* Assignment:
Repeat the records word for word.

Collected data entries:

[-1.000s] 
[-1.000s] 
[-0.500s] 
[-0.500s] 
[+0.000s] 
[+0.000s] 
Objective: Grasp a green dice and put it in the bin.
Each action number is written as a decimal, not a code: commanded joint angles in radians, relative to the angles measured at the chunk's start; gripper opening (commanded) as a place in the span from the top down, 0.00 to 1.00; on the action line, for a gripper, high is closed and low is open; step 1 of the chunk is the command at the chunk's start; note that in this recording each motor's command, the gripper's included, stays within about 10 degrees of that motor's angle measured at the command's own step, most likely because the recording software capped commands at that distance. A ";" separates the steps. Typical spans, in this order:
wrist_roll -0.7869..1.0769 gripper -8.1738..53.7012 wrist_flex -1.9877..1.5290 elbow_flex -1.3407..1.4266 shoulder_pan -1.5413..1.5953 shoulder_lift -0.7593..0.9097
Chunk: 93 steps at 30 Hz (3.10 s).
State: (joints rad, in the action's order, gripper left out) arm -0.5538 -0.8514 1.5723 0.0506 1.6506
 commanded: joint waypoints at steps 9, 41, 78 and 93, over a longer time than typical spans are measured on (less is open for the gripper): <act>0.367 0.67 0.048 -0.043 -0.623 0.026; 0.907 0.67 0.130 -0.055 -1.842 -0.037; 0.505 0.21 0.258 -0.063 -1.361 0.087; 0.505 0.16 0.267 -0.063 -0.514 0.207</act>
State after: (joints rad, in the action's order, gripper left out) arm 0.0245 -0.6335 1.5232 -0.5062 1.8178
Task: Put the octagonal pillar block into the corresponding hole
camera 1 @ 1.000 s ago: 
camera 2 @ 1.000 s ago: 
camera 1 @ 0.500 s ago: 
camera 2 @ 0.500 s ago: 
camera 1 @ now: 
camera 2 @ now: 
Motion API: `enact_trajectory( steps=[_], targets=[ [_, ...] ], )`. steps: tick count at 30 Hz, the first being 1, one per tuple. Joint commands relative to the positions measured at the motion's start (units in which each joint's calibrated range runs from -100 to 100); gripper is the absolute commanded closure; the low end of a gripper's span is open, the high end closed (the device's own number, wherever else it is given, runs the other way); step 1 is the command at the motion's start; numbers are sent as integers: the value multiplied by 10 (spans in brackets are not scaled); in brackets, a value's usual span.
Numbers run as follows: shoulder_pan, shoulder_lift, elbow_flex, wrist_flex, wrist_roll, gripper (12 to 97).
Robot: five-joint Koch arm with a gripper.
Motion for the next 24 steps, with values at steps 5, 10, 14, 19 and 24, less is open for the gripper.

* Solution to this problem:
[-1.000s] 
[-1.000s] 
[-0.500s] 
[-0.500s] 
[+0.000s] 
[+0.000s] 
Objective: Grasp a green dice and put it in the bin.
Each action number is written as a decimal, not a code: commanded joint angles in radians, relative to the angles measured at the chunk's start; gripper opening (commanded) as a place in the span from the top down, 0.00 to 1.00; on the action line, for a gripper, high is closed and low is open; step 1 of the chunk is the command at the chunk's start; note that in this recording each motor's command, the gripper's included, stays within about 10 degrees of that motor's angle measured at the command's own step, most likely because the recording software capped commands at that distance. A ";" separates the steps. Typical spans, in this order:
wrist_roll -0.7869..1.0769 gripper -8.1738..53.7012 wrist_flex -1.9877..1.5290 elbow_flex -1.3407..1.4266 shoulder_pan -1.5413..1.5953 shoulder_lift -0.7593..0.9097
Chunk: 93 steps at 30 Hz (3.10 s).
State: (joints rad, in the action's order, gripper left out) arm -0.5538 -0.8514 1.5723 0.0506 1.6506
 commanded: joint waypoints at steps 9, 41, 78 and 93, over a longer time than typical spans are measured on (less is open for the gripper): <act>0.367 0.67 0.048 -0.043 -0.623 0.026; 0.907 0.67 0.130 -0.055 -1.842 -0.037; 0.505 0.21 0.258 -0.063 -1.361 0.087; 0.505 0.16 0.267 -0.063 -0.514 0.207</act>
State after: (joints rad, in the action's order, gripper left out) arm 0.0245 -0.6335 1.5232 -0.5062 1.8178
Task: Put the octagonal pillar block into the corresponding hole
camera 1 @ 1.000 s ago: 
camera 2 @ 1.000 s ago: 
camera 1 @ 0.500 s ago: 
camera 2 @ 0.500 s ago: 
camera 1 @ now: 
camera 2 @ now: 
Motion API: `enact_trajectory( steps=[_], targets=[ [_, ...] ], )`. steps: tick count at 30 Hz, the first being 1, one per tuple. Joint commands relative to the positions measured at the motion's start (units in which each joint's calibrated range runs from -100 to 100); gripper is the absolute commanded closure; the low end of a gripper's span is open, the high end closed (the device's own number, wherever else it is given, runs the other way); step 1 is the command at the motion's start; numbers are sent as integers: the value multiplied by 10 (spans in brackets are not scaled); in brackets, a value's usual span.
Numbers run as follows: shoulder_pan, shoulder_lift, elbow_flex, wrist_flex, wrist_roll, gripper (12 to 97).
Robot: five-joint Koch arm with a gripper.
Motion for the next 24 steps, with values at steps 5, 10, 14, 19 and 24, less is open for the gripper.

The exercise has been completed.